Nada de novo: o tempo move montanhas e resfria as emoções. Também no dia 12 de Setembro de 2001 não havia alma ocidental que não quisesse a "guerra contra o terror", no 12 de Março de 2004 não nos passava pela cabeça que 11 anos depois tivéssemos dificuldade em lembrar o nome da estação madrilena onde morreram barbaramente quase 200 pessoas e mais de 1700 ficaram feridas e, quanto aos atentados de Londres, a memória levou-os. A história repetiu-se com os assassinatos no "Charlie Hebdo": há uma semana tudo parecia muito pior do que hoje e daqui a meia dúzia de anos nem vai parecer assim tão mau.
É verdade que Portugal é um oásis na Europa e que neste cantinho é fácil ser Charlie e não ser porque no dia seguinte a única coisa que muda é o nosso estado no Facebook. Não temos escolas judaicas, não temos bairros do tamanho de cidades onde vivem apenas muçulmanos e onde a polícia ou os assistentes sociais têm medo de entrar e o nosso xeque David Munir é mais sensato e sereno que muitos líderes cristãos. Por isso em Portugal é fácil não ter convicções. Aliás, é muito mais fácil do que tê-las.
Nós estamos habituados a ver estes acontecimentos macabros sentados no balcão e por isso somos peritos em "mandar bocas", como os velhos dos Marretas e com a mesma emoção com que assistimos a filmes de acção. Somos peritos em análises ocas e emocionais. Apenas ocas e emocionais. Mas o que esta semana demonstrou, assim como todas as outras tragédias desde o 11 de Setembro demonstraram, é que a emoção sem convicções não tem qualquer sentido; é como o fumo sem fogo e as emoções, tal como o fumo, desvanecem- -se num abrir e fechar de olhos.
Não é fácil ser contra o terrorismo sem cedências. É mais fácil achar que todos os actos macabros têm uma justificação e que o problema principal está nas motivações: desemprego, estado social, políticas de imigração, pobreza, cultura, blasfémia, etc. Assim, com este raciocínio cómodo, rapidamente chegamos à conclusão de que só mudando o mundo o conseguimos melhorar e, de caminho, erradicar o terrorismo. Mas não, a maldade não pode em caso algum ser relativizada e o mundo, apesar de tudo, está bem melhor do que estava há 40 ou 50 anos. A única coisa que tem piorado é que somos cada vez mais tolerantes com aquilo que não devíamos ser, ou seja, com a maldade. Basta ler os jornais dos últimos sete dias para se perceber isso.
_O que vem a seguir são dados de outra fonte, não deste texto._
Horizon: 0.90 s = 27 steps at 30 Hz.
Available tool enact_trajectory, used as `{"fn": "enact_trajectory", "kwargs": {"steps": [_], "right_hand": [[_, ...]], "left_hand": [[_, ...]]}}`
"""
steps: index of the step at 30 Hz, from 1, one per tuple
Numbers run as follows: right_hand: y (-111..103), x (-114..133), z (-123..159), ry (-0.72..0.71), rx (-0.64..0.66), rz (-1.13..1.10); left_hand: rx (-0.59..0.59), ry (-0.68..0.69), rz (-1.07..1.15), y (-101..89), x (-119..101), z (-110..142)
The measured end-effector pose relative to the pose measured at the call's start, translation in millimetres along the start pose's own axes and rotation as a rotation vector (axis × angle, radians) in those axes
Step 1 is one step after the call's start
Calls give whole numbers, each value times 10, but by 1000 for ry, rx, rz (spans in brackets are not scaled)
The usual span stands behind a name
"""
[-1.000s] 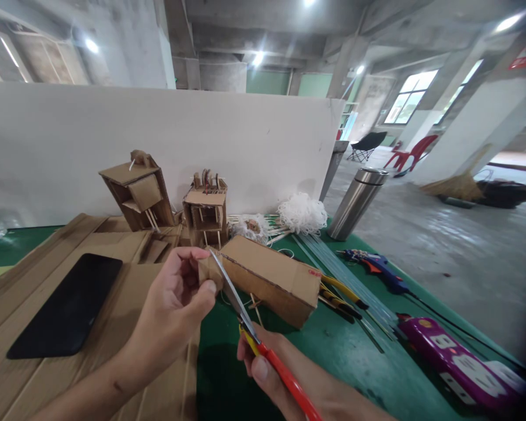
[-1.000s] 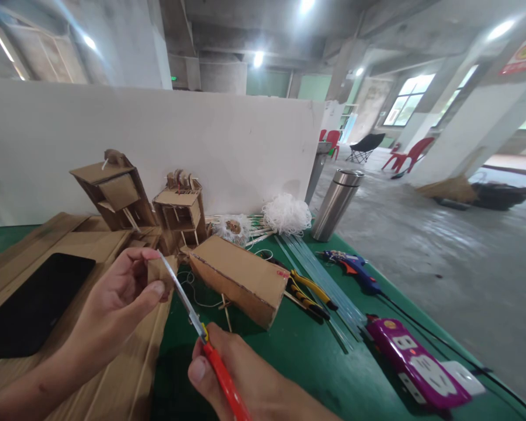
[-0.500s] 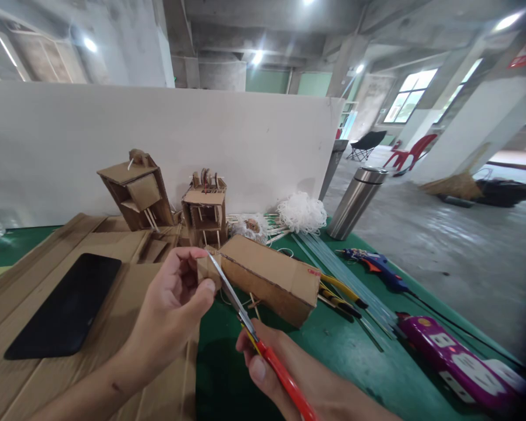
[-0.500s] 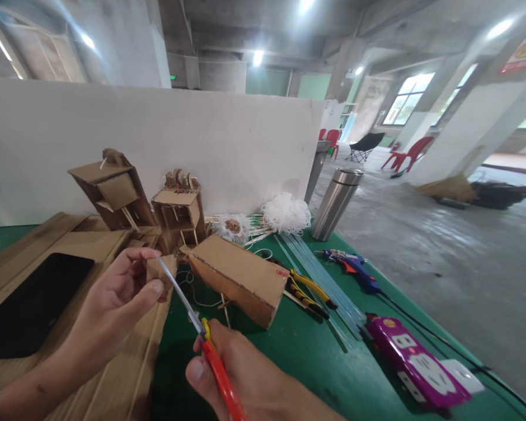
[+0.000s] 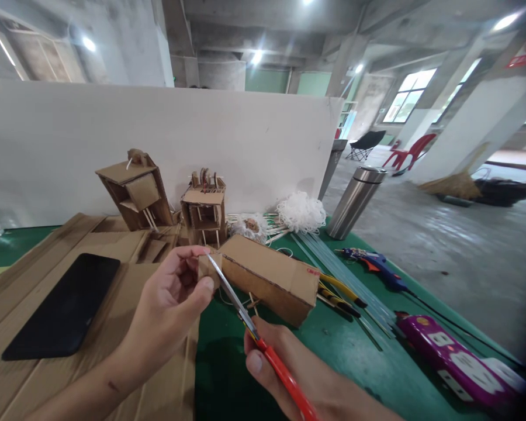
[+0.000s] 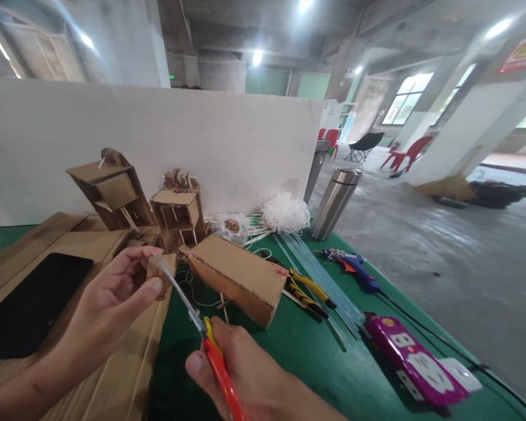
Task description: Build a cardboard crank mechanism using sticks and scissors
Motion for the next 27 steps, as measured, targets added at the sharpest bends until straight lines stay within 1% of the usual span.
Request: {"fn": "enact_trajectory", "kwargs": {"steps": [3, 9, 11, 13, 18, 27], "right_hand": [[4, -34, 12, 7, -1, -15], [20, -95, 1, 94, -12, -73], [17, -97, -2, 101, -16, -73], [14, -83, 5, 82, -10, -60], [5, -14, 25, -43, 9, 2], [17, -1, 15, -47, 12, 26]], "left_hand": [[14, 3, 4, 1, 12, -10], [19, 8, 8, -12, -17, -12], [18, 12, 4, -11, -33, -14], [18, 15, 1, -11, -41, -17], [7, 20, -1, -21, -32, -22], [5, 6, -34, -16, -15, 5]]}}
Point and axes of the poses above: each hand's wrist, its own z-axis away from the middle knuckle, its own y-axis out of the palm, x = y × z, the point moved 7 cm from there along -z, towards the middle knuckle, and after that the axes turned 12 degrees about -x, right-handed, at the moved point
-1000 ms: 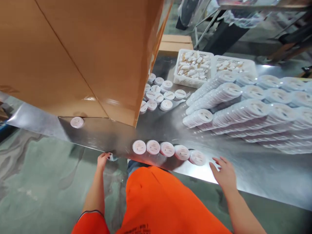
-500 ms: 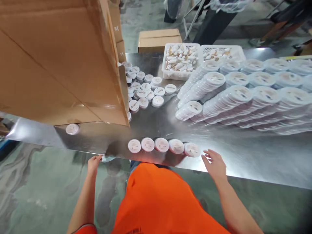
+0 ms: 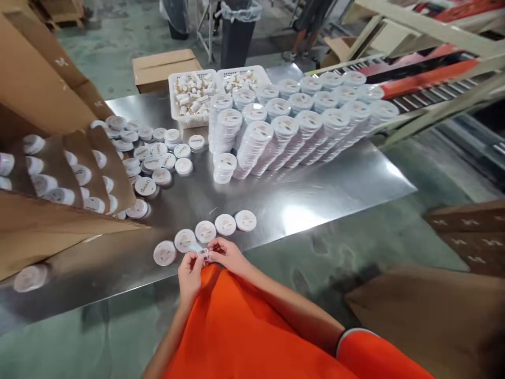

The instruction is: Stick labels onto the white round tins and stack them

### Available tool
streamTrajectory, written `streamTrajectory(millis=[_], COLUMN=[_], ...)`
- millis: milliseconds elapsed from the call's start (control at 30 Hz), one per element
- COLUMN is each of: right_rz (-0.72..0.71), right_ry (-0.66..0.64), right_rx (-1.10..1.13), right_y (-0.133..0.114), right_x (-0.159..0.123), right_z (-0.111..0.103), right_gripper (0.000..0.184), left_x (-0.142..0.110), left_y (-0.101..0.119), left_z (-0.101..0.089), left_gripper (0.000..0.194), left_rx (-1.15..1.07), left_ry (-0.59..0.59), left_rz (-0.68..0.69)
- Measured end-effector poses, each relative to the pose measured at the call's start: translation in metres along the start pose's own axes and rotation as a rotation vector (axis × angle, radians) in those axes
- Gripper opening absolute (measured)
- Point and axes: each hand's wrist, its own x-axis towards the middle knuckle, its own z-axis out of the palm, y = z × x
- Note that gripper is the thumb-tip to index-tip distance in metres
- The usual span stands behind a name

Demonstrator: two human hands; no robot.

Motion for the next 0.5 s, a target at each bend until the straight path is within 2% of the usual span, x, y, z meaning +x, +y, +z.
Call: streamTrajectory(millis=[167, 300, 500], right_rz=[-0.007, -0.004, 0.015], right_ry=[0.108, 0.162, 0.204], right_rx=[0.003, 0.021, 0.035], right_y=[0.006, 0.009, 0.011], right_x=[-0.009, -0.016, -0.027], right_z=[-0.028, -0.046, -0.067], right_gripper=[0.030, 0.028, 0.022], left_x=[-0.001, -0.001, 0.004], left_y=[0.003, 0.002, -0.006], left_z=[0.031, 0.055, 0.077], left_gripper=[0.043, 0.039, 0.029], left_rx=[0.014, -0.007, 0.113], left_ry=[-0.088, -0.136, -0.192], left_rz=[-0.071, -0.120, -0.142])
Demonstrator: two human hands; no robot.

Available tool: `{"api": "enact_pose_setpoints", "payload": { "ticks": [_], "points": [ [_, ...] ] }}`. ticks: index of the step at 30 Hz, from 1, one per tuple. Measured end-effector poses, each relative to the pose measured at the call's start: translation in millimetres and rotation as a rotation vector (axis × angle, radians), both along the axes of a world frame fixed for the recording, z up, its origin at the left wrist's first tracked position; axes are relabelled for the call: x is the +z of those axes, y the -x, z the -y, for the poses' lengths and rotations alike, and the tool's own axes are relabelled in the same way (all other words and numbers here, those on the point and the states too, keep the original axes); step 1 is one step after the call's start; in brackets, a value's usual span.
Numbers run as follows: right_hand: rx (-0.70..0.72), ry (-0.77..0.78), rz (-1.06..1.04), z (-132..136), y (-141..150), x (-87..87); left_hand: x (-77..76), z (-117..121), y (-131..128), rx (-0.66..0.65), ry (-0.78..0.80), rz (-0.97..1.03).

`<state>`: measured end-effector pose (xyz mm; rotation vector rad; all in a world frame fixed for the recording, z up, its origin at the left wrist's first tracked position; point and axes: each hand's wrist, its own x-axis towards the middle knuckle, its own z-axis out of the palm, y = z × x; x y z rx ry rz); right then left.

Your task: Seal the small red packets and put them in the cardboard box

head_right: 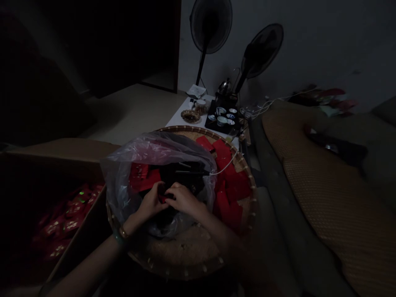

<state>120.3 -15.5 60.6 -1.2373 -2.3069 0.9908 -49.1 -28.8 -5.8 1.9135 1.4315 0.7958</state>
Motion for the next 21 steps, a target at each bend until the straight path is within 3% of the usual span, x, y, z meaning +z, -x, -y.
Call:
{"api": "enact_pose_setpoints", "payload": {
  "ticks": [7,11,15,21],
  "points": [
    [-0.155,-0.006,-0.140,-1.2,5.8,3.6,-1.1,-0.8,-1.7,0.013,-0.001,-0.013],
    [-0.107,-0.019,-0.129,2.4,8.5,8.3,-2.9,-1.1,0.0,-0.027,-0.069,0.017],
    [-0.176,-0.118,-0.156,2.7,11.1,9.4,-6.8,-1.8,1.6,-0.064,-0.155,0.035],
    [-0.036,-0.184,-0.140,-1.7,20.9,-2.2,-14.6,-2.1,2.5,-0.016,-0.138,0.017]
  ]
}}
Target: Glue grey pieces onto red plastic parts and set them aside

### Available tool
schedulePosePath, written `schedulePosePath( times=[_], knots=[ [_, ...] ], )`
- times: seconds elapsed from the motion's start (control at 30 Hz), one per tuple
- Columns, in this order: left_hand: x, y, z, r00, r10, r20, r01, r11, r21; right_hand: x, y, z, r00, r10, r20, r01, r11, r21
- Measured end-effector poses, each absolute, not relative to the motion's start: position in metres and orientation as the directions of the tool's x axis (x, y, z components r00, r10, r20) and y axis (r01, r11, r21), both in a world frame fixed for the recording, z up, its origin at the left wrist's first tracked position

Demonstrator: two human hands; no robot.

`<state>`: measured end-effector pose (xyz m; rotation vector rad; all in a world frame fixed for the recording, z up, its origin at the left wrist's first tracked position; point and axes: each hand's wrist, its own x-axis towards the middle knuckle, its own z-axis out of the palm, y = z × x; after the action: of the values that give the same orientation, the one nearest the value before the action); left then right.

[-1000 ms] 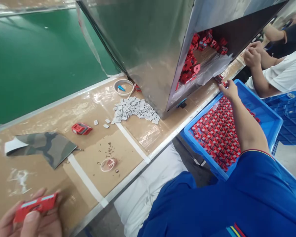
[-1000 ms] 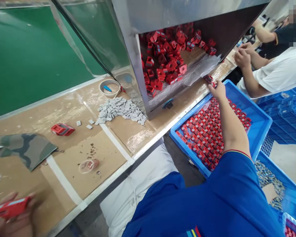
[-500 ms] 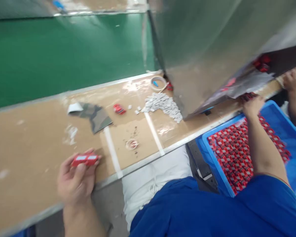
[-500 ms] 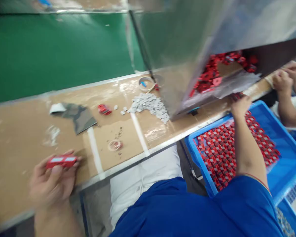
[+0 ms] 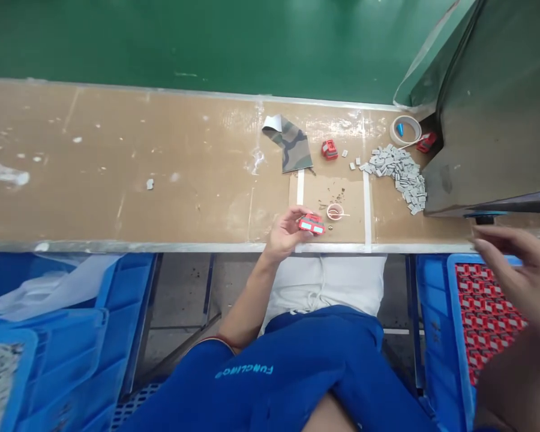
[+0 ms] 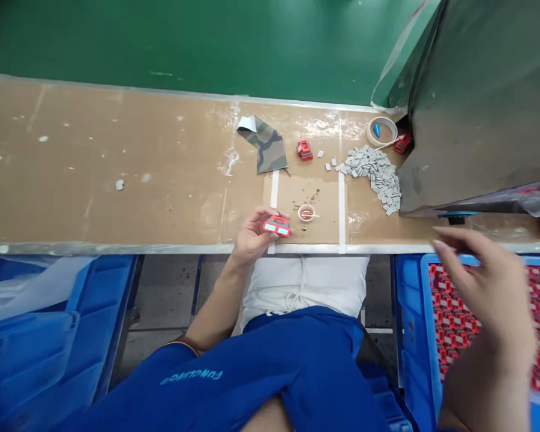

Mudar o mundo começa por ensinar aos nossos filhos que a maldade não precisa de racionalidade para se expandir, apenas precisa de fragilidade e de ausência de resistência. "Porque é que estes terroristas fizeram isto?", perguntou-me um dos meus filhos. "Porque são assassinos", expliquei, "e os assassinos não precisam de uma razão para matar, apenas de uma desculpa." Isto foi sexta-feira passada e até hoje não registei mais perguntas.